# [Work to be completed]
Search the listing below for the word "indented" and return each line that contains it.

++++++

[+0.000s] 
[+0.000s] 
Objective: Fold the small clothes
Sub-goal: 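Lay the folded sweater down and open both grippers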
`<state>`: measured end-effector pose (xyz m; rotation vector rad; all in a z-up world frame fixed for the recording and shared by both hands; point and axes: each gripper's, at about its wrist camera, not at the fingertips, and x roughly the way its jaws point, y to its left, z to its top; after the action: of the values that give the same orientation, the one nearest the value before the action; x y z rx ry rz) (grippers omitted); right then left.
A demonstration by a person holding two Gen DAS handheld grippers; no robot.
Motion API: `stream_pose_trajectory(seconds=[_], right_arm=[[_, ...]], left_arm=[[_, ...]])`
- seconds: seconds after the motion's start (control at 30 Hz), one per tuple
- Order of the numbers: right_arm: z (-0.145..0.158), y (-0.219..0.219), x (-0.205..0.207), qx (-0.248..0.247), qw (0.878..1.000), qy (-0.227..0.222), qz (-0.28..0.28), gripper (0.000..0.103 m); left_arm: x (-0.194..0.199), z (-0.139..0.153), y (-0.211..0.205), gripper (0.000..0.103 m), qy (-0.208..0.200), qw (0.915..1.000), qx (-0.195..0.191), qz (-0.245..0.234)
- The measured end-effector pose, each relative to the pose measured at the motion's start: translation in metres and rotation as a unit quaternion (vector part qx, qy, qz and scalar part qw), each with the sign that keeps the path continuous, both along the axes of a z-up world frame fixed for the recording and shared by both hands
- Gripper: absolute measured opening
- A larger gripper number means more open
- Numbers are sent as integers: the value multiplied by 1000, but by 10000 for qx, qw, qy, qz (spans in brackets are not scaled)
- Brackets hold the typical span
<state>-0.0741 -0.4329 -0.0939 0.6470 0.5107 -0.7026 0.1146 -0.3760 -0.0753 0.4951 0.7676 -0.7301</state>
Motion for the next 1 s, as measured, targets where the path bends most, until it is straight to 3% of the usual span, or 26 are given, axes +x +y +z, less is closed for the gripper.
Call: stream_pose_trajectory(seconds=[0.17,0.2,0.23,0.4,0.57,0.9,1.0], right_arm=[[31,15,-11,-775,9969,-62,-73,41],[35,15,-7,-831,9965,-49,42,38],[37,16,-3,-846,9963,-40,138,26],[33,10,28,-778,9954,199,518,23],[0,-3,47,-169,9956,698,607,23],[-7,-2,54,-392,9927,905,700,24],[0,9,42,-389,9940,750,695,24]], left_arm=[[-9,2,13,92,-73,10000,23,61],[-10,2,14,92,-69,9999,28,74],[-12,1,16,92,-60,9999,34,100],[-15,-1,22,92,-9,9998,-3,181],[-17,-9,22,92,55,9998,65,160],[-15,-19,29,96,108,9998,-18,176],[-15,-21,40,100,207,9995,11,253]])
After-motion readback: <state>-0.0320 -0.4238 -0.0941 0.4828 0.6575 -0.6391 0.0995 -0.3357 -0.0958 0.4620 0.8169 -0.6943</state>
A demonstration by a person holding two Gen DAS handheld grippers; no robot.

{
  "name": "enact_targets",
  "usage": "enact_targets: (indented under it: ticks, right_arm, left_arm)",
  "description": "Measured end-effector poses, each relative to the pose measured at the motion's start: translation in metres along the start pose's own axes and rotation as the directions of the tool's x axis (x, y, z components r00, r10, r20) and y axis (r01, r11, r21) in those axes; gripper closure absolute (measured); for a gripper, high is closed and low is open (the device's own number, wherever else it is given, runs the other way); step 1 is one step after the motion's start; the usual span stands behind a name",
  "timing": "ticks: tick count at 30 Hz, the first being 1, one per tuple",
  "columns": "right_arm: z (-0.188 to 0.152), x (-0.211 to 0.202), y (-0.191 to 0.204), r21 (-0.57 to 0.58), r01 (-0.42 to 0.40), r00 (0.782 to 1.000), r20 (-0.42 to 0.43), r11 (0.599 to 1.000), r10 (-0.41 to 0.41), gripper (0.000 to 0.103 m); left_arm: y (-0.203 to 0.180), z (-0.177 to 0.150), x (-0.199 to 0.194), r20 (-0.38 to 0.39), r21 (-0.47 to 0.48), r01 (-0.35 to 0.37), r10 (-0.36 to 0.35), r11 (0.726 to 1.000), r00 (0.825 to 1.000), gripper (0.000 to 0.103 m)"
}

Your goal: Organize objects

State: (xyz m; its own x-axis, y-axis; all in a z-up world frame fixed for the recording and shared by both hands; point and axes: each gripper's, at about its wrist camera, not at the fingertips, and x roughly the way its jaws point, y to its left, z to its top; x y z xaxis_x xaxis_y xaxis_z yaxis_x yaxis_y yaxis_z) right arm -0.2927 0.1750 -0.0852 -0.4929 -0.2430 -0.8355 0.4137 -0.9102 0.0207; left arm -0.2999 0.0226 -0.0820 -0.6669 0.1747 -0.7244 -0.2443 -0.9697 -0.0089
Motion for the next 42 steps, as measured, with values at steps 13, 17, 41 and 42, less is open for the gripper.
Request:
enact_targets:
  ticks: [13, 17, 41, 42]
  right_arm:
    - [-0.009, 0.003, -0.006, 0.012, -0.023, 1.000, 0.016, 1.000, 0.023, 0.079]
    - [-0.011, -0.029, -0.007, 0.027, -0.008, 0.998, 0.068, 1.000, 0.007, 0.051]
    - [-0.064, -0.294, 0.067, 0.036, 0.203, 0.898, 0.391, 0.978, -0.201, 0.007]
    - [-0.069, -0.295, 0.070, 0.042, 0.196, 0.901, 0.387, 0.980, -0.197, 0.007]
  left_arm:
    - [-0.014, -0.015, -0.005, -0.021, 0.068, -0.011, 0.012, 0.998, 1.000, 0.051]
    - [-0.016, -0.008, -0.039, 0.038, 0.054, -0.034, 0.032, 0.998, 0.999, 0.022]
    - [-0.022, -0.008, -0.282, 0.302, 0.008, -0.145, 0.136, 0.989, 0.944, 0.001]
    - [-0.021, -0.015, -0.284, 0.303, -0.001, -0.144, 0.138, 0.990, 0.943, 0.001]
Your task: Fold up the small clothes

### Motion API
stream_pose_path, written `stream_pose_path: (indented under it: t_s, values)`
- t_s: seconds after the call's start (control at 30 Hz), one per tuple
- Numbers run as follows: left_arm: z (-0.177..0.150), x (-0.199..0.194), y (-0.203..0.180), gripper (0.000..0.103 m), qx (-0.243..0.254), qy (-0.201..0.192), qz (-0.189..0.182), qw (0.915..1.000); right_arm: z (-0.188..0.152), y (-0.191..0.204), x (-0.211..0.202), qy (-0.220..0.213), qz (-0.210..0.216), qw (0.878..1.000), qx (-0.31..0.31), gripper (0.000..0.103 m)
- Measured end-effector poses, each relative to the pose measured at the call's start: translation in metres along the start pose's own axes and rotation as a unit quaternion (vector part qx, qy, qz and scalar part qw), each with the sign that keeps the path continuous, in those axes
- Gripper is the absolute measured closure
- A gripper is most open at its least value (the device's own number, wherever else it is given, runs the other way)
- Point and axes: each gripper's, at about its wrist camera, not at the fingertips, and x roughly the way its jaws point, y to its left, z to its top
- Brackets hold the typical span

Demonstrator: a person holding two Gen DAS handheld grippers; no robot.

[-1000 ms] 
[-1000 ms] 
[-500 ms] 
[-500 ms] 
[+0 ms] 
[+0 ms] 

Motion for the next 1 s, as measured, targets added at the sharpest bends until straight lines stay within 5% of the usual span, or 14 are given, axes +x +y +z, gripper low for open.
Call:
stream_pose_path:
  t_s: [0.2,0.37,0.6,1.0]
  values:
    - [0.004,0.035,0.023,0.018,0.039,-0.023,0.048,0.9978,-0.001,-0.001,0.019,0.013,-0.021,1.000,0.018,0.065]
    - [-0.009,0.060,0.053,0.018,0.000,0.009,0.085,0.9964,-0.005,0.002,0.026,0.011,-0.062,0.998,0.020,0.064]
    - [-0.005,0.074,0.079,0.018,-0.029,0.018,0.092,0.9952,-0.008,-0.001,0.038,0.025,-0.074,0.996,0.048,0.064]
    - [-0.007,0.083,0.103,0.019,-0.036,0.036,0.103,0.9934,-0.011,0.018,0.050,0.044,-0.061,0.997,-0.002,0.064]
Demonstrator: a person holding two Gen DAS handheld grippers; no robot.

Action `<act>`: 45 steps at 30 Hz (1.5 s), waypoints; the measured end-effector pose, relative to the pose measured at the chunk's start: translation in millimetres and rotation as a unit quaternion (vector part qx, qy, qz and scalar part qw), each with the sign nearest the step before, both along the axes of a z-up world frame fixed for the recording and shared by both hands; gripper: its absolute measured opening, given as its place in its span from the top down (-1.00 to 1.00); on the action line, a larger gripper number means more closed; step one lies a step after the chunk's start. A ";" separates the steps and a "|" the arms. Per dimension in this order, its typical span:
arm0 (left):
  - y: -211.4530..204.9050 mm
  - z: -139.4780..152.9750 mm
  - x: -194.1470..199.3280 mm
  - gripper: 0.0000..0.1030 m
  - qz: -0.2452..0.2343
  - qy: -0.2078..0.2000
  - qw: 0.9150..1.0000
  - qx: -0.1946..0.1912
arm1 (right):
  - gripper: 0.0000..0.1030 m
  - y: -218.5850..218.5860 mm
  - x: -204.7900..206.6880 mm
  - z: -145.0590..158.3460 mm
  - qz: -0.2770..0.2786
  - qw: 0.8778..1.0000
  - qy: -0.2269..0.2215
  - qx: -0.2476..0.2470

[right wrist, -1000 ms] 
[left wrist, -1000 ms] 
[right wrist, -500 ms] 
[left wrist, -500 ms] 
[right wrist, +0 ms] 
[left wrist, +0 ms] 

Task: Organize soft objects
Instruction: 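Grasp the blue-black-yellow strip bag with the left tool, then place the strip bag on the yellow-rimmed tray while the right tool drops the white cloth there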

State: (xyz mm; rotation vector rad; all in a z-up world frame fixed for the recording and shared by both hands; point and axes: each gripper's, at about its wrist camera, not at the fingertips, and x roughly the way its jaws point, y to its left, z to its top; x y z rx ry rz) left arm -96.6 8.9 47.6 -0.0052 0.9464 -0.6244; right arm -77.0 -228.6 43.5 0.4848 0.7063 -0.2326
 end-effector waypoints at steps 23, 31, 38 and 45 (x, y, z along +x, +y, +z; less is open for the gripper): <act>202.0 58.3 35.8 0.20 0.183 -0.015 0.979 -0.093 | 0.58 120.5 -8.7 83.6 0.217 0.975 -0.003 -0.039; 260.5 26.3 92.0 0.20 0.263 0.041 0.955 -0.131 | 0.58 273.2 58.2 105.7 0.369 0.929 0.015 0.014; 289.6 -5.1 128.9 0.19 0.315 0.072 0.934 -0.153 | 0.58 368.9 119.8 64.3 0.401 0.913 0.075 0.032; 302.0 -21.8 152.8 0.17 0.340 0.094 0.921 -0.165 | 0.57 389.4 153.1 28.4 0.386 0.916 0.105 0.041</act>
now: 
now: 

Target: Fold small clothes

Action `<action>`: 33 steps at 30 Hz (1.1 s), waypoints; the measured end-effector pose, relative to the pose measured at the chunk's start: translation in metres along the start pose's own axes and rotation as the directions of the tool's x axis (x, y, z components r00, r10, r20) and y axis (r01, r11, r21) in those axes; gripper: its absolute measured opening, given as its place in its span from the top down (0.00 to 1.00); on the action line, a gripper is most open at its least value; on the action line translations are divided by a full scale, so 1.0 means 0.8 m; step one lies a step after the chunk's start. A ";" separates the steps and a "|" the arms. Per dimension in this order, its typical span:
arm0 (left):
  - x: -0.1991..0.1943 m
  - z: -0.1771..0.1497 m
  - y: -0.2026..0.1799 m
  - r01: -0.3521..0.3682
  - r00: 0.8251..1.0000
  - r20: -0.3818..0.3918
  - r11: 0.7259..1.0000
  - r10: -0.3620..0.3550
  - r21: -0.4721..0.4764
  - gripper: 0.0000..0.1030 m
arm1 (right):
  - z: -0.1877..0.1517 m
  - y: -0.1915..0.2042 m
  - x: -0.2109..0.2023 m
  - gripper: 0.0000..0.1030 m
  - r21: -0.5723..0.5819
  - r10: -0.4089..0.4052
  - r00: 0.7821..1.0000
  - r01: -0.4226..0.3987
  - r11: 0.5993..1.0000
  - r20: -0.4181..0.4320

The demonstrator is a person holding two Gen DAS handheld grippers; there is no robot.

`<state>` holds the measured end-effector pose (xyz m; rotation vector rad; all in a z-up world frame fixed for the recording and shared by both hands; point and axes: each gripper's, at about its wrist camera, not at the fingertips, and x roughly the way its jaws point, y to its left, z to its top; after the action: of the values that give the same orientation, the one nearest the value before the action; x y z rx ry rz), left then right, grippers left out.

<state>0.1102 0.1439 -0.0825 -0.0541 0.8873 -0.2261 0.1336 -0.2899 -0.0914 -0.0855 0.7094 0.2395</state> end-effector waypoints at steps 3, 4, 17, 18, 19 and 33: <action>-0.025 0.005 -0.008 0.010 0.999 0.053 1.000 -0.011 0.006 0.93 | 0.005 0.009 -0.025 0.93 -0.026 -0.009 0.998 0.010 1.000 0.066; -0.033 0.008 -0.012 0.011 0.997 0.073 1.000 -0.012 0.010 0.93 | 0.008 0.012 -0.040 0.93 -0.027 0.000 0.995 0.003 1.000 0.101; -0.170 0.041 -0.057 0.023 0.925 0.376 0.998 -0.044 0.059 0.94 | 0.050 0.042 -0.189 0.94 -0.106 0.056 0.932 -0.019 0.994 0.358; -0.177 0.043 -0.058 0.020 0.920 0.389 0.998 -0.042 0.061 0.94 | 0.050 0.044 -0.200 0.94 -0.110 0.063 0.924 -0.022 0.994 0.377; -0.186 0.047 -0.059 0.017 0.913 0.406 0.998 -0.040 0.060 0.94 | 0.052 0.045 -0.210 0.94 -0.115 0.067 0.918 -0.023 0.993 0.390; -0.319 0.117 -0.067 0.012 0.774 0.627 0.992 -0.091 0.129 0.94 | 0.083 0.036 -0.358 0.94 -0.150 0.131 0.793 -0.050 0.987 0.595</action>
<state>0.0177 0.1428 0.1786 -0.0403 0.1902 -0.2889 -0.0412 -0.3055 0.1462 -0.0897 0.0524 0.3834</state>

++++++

# [Answer below]
  "usage": "enact_targets: (indented under it: ticks, right_arm, left_arm)",
stream_pose_path, written `stream_pose_path: (indented under it: t_s, values)`

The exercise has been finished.